Aspire cuidadosamente o supernascer e suspenda a pelota em 200 microliters de RPMI por mouse. Mantenha as células em temperatura ambiente até o transplante em camundongos. Após a segunda sessão de irradiação, a injeção retro-orbital de células negativas de delineamento em cada camundongo anestesiado usando uma seringa de insulina.
Três a quatro semanas após o transplante de medula óssea, obtenha amostras de sangue da veia retro-orbital usando tubos capilares. Transfira 20 microliters de sangue para tubos de teste de poliestireno de fundo redondo e coloque no gelo. Após a lise RBC, incubar as células com um coquetel de anticorpos monoclonais no escuro por 20 minutos em temperatura ambiente.
Após a incubação, lave, corrija e centrifuge as células e suspenda a pelota celular em 400 microliters de tampão FACS. Mantenha as amostras a quatro graus Celsius até a análise por citometria de fluxo. O sucesso da transdução celular negativa da linhagem pode ser avaliado com detecção citométrica de fluxo de RFP.
Foi demonstrado que após sete dias de cultura in vitro, em média, 75,7% das células são transduzidas. A citometria de fluxo também tem sido usada para analisar o sangue periférico do camundongo após a reconstituição com células-tronco hematopoiéticas transduzidas e não transduzidas. Uma média de 94,8% dos neutrófilos, 93,5% dos monócitos e 82,7% das células B expressam RFP.

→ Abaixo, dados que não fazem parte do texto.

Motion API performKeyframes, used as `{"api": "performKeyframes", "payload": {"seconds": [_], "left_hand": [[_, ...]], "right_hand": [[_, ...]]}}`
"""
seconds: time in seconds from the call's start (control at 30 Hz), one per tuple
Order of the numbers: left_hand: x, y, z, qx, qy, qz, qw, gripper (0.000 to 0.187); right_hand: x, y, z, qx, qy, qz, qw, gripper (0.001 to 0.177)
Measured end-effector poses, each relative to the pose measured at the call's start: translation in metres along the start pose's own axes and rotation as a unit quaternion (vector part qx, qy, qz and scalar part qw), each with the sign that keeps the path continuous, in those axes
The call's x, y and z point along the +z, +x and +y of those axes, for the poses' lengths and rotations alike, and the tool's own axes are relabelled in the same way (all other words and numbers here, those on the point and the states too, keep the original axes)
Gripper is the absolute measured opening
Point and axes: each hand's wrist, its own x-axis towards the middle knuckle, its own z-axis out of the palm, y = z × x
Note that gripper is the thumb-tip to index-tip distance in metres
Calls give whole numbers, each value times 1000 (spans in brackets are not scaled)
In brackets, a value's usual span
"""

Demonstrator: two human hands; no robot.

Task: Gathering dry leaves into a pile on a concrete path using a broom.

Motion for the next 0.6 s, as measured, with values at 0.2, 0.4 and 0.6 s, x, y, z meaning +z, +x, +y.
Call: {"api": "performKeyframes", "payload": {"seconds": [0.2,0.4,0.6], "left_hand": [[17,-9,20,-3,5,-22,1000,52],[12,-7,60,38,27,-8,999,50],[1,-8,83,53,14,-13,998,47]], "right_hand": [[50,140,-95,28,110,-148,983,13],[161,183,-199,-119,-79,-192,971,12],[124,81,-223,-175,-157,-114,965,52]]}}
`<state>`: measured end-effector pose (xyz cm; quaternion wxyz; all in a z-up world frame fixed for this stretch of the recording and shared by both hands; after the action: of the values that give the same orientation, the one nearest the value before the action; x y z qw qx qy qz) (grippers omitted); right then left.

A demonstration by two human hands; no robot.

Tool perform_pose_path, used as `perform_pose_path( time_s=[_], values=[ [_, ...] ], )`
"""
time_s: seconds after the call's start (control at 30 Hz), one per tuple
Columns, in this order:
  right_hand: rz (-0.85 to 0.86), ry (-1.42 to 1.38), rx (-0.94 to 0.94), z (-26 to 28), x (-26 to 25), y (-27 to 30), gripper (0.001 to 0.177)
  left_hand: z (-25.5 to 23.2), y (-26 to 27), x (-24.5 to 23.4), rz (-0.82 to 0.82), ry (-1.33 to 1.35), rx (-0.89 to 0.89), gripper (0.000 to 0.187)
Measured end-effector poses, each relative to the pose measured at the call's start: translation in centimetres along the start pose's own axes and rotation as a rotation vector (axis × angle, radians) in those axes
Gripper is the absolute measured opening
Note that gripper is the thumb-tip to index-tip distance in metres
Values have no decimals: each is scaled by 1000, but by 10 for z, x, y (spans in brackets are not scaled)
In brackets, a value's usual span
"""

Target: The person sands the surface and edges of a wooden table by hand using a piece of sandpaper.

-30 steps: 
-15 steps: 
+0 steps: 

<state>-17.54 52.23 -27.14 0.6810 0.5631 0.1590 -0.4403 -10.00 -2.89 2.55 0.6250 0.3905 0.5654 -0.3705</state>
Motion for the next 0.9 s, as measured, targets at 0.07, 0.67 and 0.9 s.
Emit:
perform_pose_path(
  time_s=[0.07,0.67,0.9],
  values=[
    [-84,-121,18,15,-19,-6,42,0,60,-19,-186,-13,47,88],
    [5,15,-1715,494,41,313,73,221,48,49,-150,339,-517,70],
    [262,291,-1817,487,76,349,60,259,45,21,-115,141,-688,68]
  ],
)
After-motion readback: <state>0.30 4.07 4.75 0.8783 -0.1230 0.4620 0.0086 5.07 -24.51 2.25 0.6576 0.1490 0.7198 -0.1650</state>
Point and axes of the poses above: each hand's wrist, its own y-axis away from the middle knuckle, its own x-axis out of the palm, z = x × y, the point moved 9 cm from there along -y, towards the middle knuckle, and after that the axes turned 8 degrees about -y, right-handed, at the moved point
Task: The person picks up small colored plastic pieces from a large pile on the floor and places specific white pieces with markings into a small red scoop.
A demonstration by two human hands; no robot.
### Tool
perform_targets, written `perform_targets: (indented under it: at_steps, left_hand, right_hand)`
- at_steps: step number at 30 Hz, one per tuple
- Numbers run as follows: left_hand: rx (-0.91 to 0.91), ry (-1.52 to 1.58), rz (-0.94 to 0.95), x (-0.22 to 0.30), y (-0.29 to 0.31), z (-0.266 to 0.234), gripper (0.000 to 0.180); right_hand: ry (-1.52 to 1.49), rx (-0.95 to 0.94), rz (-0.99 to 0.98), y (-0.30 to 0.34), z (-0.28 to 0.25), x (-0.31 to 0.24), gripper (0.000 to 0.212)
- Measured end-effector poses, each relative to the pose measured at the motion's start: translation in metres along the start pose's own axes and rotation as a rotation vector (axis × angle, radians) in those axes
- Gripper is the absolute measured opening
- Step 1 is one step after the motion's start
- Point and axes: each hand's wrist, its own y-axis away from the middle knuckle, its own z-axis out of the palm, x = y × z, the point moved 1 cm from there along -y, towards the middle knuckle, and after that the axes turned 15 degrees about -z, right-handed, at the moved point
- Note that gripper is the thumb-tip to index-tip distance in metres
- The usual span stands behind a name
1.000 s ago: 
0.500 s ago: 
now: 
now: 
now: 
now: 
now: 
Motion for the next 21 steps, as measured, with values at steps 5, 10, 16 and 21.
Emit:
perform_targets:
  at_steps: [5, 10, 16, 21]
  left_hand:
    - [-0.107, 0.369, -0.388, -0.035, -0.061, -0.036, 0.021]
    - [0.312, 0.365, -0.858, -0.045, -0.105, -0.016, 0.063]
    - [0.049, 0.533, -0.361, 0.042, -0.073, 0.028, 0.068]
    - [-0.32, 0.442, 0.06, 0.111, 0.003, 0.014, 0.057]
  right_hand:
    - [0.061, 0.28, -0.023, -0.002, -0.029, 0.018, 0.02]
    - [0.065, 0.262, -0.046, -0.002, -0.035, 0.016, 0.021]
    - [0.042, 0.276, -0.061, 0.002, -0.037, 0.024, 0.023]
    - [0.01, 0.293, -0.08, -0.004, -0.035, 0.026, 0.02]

O DNA genômico das células sanguíneas RFP positivos foi amplificado e sub-clonado para análise de sequência. Várias mutações são detectadas e 69% dos clones mostram mutações fora do quadro ou de parada prematura. Para ter sucesso com este procedimento, é necessária a preparação de alto estoque antivírus e condições otimizadas para transdução e transplante de células hematopoiéticas.
Aplicamos essa técnica para estudar a lei da doença cardio-vascular. Mas também é útil estudar a malignidade hematológica. Este método nos permite estudar as funções de novos tipos de genes no sistema hematopoiético de alta forma eficiente e alta.
Nós reunimos isso sobre a disponibilidade de ratos transgênicos.